Padahal, lanjut dia, apabila mengacu ketentuan dalam pasal 134 KUHAP dan 135 KUHAP yang pada pokoknya mengatur bahwa pemeriksaan bedah mayat atau otopsi dilaksanakan oleh penyidik untuk kepentingan pembuktian peradilan, dari ketentuan pasal 134 dan 135 KUHAP mestinya dapat difahami bahwa izin atau persetujuan dari keluarga korban bukanlah suatu keharusan, justru apabila keluarga korban merasa keberatan sudah menjadi kewajiban penyidik untuk menerangkan secara jelas maksud dan tujuan dilakukannya proses otopsi.

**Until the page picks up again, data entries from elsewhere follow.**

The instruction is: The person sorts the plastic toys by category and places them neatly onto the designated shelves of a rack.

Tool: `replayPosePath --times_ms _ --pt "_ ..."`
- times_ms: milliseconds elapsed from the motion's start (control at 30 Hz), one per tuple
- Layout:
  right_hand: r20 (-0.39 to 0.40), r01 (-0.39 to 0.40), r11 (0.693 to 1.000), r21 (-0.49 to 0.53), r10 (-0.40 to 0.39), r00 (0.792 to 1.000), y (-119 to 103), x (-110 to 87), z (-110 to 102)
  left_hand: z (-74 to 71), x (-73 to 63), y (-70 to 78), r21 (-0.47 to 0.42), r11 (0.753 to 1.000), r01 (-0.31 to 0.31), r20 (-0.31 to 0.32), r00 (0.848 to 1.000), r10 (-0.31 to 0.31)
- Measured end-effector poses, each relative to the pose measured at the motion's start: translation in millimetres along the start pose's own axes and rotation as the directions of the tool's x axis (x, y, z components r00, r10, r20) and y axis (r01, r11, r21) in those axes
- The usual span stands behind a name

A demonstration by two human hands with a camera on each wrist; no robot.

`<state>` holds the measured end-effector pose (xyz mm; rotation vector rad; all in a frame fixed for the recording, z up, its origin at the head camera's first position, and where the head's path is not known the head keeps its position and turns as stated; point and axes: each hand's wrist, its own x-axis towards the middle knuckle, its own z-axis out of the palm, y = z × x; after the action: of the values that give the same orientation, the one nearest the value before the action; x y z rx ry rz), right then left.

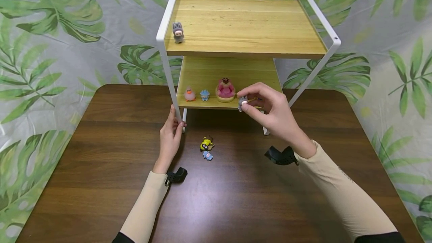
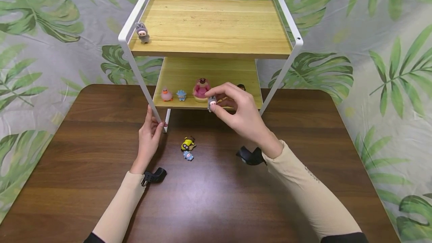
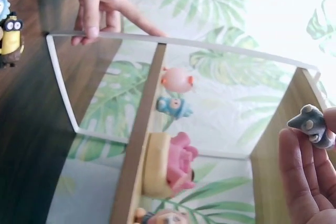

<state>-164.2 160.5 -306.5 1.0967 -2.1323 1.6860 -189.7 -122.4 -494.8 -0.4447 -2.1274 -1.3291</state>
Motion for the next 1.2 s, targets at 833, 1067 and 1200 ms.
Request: replayPosePath --times_ms 833,1067,1200 --pt "-0.013 0.07 0.995 -0.078 -0.071 0.997 -28 32.3 -6 0.8 -0.2 0.8 -0.005 1.0 0.001 0.003 1.0 -0.001" --pt "-0.003 0.113 0.991 -0.066 -0.113 0.994 -31 40.6 -6 -0.1 -0.7 1.3 0.001 1.0 -0.004 -0.004 1.0 0.004" --pt "-0.003 0.134 0.988 -0.081 -0.135 0.991 -34 46.1 -7 0.0 -0.5 1.2 0.001 1.0 -0.002 -0.003 1.0 0.002"
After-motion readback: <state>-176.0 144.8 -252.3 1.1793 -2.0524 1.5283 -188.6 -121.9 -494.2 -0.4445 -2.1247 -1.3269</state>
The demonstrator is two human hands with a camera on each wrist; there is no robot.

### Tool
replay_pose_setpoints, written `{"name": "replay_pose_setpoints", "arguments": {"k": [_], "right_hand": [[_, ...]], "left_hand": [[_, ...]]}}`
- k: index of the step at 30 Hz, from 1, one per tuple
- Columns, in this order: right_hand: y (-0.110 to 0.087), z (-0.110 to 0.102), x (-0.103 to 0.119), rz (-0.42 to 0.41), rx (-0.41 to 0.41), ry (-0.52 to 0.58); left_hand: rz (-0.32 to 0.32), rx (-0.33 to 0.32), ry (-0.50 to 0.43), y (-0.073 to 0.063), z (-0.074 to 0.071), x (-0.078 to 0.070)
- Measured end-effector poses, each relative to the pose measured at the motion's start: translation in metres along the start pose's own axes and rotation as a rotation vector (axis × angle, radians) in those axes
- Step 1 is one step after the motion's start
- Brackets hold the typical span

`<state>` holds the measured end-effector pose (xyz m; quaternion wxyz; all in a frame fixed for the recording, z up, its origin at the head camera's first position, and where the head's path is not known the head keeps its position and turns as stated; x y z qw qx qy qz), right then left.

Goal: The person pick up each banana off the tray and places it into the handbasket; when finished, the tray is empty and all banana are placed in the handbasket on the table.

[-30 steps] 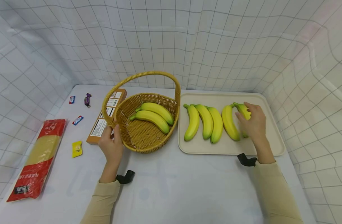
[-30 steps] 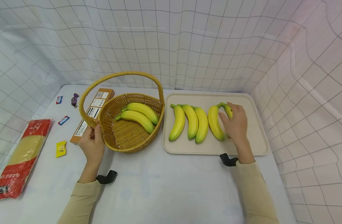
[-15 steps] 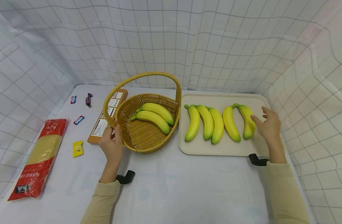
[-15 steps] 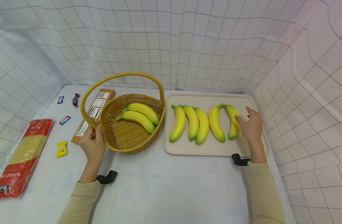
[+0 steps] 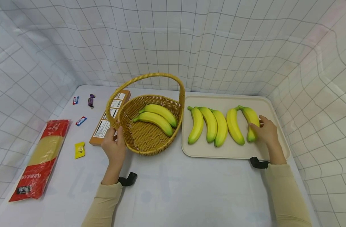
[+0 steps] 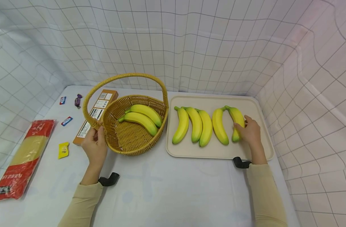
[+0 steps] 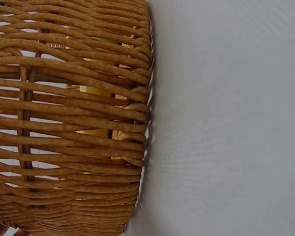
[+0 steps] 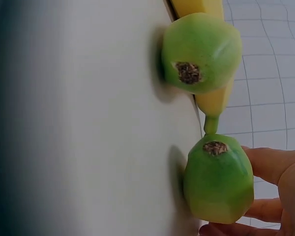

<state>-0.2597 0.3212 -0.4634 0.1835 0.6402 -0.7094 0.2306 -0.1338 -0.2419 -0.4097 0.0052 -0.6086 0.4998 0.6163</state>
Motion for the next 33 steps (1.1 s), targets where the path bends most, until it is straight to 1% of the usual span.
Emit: {"name": "replay_pose_setpoints", "arguments": {"k": [5, 12, 16, 21, 24, 27, 30, 33], "right_hand": [[0.0, 0.003, -0.002, 0.017, 0.023, -0.014], [0.0, 0.003, -0.003, 0.057, 0.025, -0.001], [-0.002, 0.001, -0.003, 0.08, -0.005, 0.007], [-0.011, -0.01, 0.003, 0.08, -0.081, 0.024], [-0.018, -0.018, 0.012, 0.046, -0.117, 0.03], [-0.026, -0.021, 0.027, -0.004, -0.132, 0.033], [-0.036, -0.019, 0.048, -0.093, -0.141, 0.037], [-0.05, -0.011, 0.078, -0.213, -0.135, 0.048]], "left_hand": [[-0.002, -0.003, 0.008, -0.001, -0.001, 0.001], [0.003, 0.011, 0.004, -0.002, 0.0, 0.001], [0.004, 0.013, 0.0, -0.001, 0.0, 0.001], [0.002, 0.01, -0.002, -0.002, 0.0, 0.001], [0.0, 0.009, 0.004, -0.002, 0.001, 0.002], [-0.001, 0.005, 0.007, -0.002, 0.001, 0.002], [-0.002, 0.002, 0.004, -0.001, 0.0, 0.002], [-0.002, 0.004, 0.006, -0.001, 0.0, 0.001]]}}
Point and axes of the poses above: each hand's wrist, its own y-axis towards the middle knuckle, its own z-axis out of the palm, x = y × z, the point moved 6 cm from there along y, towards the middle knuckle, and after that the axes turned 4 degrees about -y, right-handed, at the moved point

"Menilik beberapa kasus yang pernah terjadi di Indonesia semisal 'kasus kematian 6 orang anggota FPI' dan 'kasus pembunuhan brigadir Joshua hutabarat' ternyata pihak Kepolisian dapat langsung melakukan proses otopsi tanpa persetujuan dari pihak keluarga dan dalam banyak pemberitaan di berbagai media pihak Kepolisian selalu konsisten menyatakan bahwa persetujuan keluarga dalam melakukan proses otopsi bukanlah suatu keharusan atau syarat untuk dapat dilaksanakannya otopsi. Namun yang menjadi pertanyaan, mengapa dalam proses hukum tragedi Kanjuruhan ini tidak diperlakukan demikian," jelasnya.

Tidak hanya itu, lanjut dia, mencermati rekomendasi dari Tim Gabungan Independen Pencari Fakta (TGIPF) yang yang dibentuk Presiden Joko Widodo berdasarkan Keputusan Presiden nomor 19 tahun 2022 tentang pembentukan Tim Gabungan Independen Pencari Fakta Peristiwa Stadion Kanjuruhan Malang pada bab V bagian rekomendasi bagi Polri huruf H berbunyi “melakukan otopsi terhadap pasien yang meninggal dengan ciri-ciri yang diduga disebabkan oleh gas air mata, guna memastikan faktor-faktor penyebab kematian”

"Oleh karena itu sudah semestinya Polri dan Kejaksaan menghormati dan mematuhi rekomendasi yang telah disampaikan oleh TGIPF yang dibentuk langsung oleh Presiden Jokowi," katanya menambahkan.